─── Record excerpts ───

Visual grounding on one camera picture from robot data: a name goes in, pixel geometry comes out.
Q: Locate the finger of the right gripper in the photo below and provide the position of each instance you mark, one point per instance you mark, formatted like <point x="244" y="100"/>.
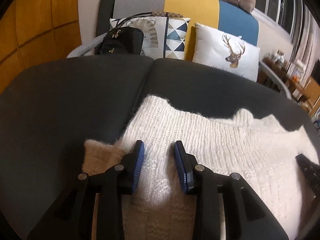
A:
<point x="303" y="162"/>

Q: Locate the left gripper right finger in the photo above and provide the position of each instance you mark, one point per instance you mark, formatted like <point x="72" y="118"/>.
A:
<point x="246" y="216"/>

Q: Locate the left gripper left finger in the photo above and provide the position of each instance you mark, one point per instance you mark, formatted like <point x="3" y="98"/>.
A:
<point x="92" y="205"/>

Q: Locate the cream knitted sweater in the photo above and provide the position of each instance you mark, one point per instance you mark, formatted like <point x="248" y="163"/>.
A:
<point x="261" y="150"/>

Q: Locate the wooden chair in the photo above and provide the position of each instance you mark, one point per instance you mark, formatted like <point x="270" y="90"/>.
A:
<point x="310" y="97"/>

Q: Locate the wooden side table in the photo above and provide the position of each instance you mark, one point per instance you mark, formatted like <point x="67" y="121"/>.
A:
<point x="275" y="78"/>

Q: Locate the patterned beige curtain right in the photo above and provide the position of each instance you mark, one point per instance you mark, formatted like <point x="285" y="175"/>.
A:
<point x="306" y="51"/>

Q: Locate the grey yellow blue armchair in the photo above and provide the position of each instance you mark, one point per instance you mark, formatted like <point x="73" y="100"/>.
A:
<point x="213" y="13"/>

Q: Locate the white deer print pillow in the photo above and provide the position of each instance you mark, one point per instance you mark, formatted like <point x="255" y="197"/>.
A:
<point x="225" y="51"/>

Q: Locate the black handbag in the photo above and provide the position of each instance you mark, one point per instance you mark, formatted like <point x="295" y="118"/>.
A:
<point x="123" y="40"/>

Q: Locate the geometric triangle print pillow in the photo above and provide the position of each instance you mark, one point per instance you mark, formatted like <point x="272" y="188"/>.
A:
<point x="164" y="37"/>

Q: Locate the wooden wardrobe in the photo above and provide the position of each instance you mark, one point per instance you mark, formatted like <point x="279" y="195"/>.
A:
<point x="35" y="32"/>

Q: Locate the window with white frame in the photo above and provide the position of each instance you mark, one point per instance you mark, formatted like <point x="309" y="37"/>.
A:
<point x="288" y="14"/>

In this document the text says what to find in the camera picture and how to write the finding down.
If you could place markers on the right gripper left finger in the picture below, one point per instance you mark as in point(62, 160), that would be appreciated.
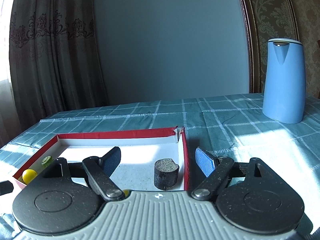
point(99, 170)

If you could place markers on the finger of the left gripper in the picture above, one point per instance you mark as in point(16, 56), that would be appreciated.
point(6, 187)

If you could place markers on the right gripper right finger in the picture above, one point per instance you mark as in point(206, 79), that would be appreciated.
point(216, 170)

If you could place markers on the yellow tomato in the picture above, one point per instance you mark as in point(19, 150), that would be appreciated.
point(28, 175)

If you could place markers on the green cucumber chunk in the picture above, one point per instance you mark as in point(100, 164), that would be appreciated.
point(46, 161)

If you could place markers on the green tomato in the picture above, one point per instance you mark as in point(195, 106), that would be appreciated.
point(127, 192)

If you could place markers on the red cardboard tray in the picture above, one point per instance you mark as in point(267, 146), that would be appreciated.
point(127, 157)

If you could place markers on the teal plaid tablecloth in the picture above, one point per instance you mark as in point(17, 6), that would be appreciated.
point(231, 125)

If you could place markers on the blue kettle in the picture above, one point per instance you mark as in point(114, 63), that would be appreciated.
point(285, 84)

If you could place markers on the brown patterned curtain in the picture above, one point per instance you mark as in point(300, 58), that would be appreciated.
point(49, 61)

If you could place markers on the dark wooden door frame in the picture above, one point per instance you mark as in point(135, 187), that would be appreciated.
point(255, 85)

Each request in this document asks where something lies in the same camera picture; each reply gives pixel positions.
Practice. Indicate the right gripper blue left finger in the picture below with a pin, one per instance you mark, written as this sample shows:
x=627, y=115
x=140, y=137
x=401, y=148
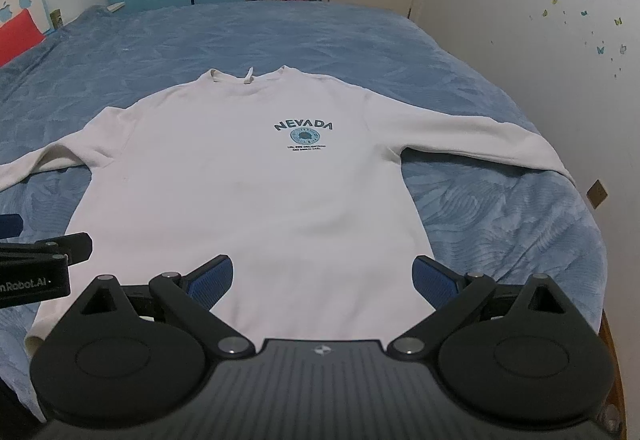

───

▶ _Problem to solve_
Wherever the word "document" appears in the listing above, copy the whole line.

▶ _Task result_
In this document the text says what to find in the camera picture and how to write the finding down.
Each request in this document asks where something lies in the same camera picture; each reply gives pixel positions.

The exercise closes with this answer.